Os jesuítas foram os
introdutores do gado no Rio Grande do Sul, até então povoado por
animais silvestres e por índios. Estes foram a causa dessa tropeada
de gado do Paraguai e que viria a constituir fonte segura e constante
de alimentação dos índios reduzidos, pois a feita com caça, pesca
e agricultura era irregular e imprevista, dependendo sempre das
condições climáticas com períodos negativos em invernos
rigorosos, secas, geadas, pragas castigando as lavouras e emagrecendo
as “caças”.
Essa animália introduzida e
distribuída na área missioneira e acomodada nas suas diversas
estâncias que serviam de apoio abastecedor dos povos das reduções
teve que ser, ainda que empiricamente, atendida com os meios
existentes na época.
Coube, pois, aos padres a
obrigação de ensinar aos índios catequizados a lidarem com esses
animais até então desconhecidos, e deles tirarem os proveitos úteis
e necessários tais como alimento, carne, leite, lavração,
transporte, bem como o manejo para a manutenção desses gados, que
deviam aumentar paralelamente ao crescimento populacional e
consumidor dos índios catequizados.
Uma das primeiras medidas
para aumento da criação foi a proibição do abate de fêmeas, na
política de proteção e conservação de úteros necessários à
produção de terneiros.
Em suas estâncias mantinham
o gado confinado em áreas delimitadas por acidentes naturais:
cerros, rios, banhados, matos, procurando sempre aquerenciá-los
nestas áreas, chamadas antigamente de rincões. O gado era
“rinconado”. Não havia ainda cercas de arame.
Medidas sanitárias não
existiam. As bicheiras eram curadas com pomadas mercuriais já na
época dos jesuítas.
Os nomes de santo nas raras
capelas existentes e a maioria dos trabalhos rotineiros de uma
estância são heranças dos jesuíticos. Tudo girava em torno dos
santos. Não há registro de como surgiram, mas todas as benzeduras
invocam o nome de Cristo ou ainda da cruz.

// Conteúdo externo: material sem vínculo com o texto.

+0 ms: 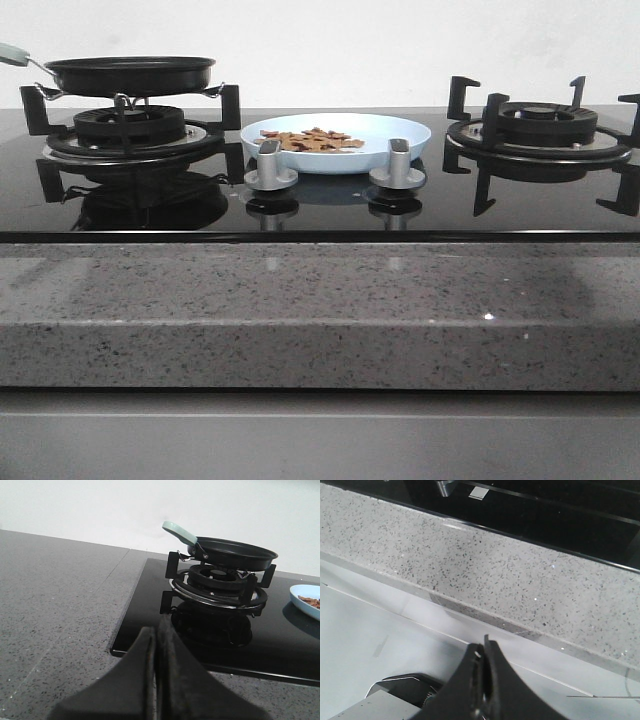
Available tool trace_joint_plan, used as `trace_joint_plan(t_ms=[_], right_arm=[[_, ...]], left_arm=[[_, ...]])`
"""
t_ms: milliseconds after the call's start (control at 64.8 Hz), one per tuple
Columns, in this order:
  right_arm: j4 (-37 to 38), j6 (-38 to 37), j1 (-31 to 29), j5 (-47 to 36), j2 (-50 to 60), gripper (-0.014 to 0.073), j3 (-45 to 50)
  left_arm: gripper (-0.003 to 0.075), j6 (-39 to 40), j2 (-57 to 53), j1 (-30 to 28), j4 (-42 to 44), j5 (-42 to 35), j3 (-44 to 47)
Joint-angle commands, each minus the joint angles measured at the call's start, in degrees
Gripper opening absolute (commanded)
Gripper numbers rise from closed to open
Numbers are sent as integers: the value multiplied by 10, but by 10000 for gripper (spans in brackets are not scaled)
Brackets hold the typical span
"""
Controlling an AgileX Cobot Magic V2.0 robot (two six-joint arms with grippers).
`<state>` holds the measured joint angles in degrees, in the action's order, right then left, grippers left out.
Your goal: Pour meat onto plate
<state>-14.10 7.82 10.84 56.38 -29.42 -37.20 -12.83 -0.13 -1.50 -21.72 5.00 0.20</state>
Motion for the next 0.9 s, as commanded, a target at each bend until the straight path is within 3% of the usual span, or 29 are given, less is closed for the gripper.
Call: trace_joint_plan(t_ms=[0,139,232,278,540,880], right_arm=[[-9,3,1,-27,-3,-69,-12],[-9,3,1,-27,-3,-69,-12],[-9,3,1,-27,-3,-69,-12],[-9,3,1,-27,-3,-69,-12],[-9,3,1,-27,-3,-69,-12],[-9,3,1,-27,-3,-69,-12]], left_arm=[[-20,6,-11,5,-7,-44,3],[-20,36,-12,19,34,-41,3],[-20,185,-12,32,166,-40,3],[-20,221,-12,33,199,-40,3],[-20,175,-12,32,200,-57,3],[-20,170,-12,32,198,-94,3]])
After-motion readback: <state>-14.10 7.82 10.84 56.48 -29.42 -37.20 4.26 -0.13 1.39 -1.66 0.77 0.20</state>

Para evitar essas bicheiras
os padres campeiros (cada padre tinha sua especialização nas
reduções), aconselhavam a marcação dos terneiros após o dia de
São João (com o frio a mosca desaparece).
No entanto, com o decorrer do
tempo, esses nomes santificados nas estâncias foram sendo
substituídos pelos nomes pagãos de árvores, cerros, paisagens,
etc. Por exemplo, Cinco Salsos, Estância da Figueira, Estância
Cerro Negro, Estância Posto Branco, Boa Vista, Itaúna, Crianças,
União, Pedras Brancas, etc.
Nos trabalhos de campo,
durante o ano, muito por não saberem ler nem escrever e levar a
“escrita” na cabeça, criaram um calendário próprio e “sui
generis” para a cronologia dos trabalhos na administração de seus
interesses.
Assim, para firmar data, não
só para si, mas também para seus empregados, para que “fixassem”
essas atividades, os serviços da estância eram determinados por
datas históricas e não sacras e nesse sistema adotavam:
- 20 de setembro, assinalação
de cordeiros, em homenagem à revolução Farroupilha;
- 3 de outubro, entourar,
homenagem à revolução de 30;
- Após 2 de novembro, início
da esquila, em homenagem aos mortos;
- 1º de maio, retirada dos
touros do gado de cria, em homenagem ao trabalhador (Dia do
Trabalho);
- 3 dias depois do carnaval,
largada dos carneiros (somente Corriedale) do rebanho de cria, em
homenagem aos foliões;
- 1º de abril; retirada dos
carneiros do rebanho de cria, em homenagem aos bobos.
Este cronograma encontramos
em uma estância da fronteira, de propriedade de um advogado formado
em São Paulo, com larga experiência campeira. É uma maneira sábia
e filosófica de firmar na memória uma rotina fixa, definida, numa
exploração em tempos passados, com pouca ou nenhuma escolaridade,
em que a maioria dos patrões e empregados eram analfabetos, e os
raros que não eram se guiavam pelos calendários conhecidos como
“folhinhas”, distribuídas pelos bolichos de campanha.
A época de entourar no Rio
Grande é na primavera e geralmente a partir de 1º de outubro. A de
encarneirar varia um pouco de acordo com a raça e inicia em dezembro
com as raças de lã fina e em fevereiro/março com as raças de
cruza média e grossa. A esquila, ainda de acordo com a região,
inicia em meados de outubro e vai até janeiro.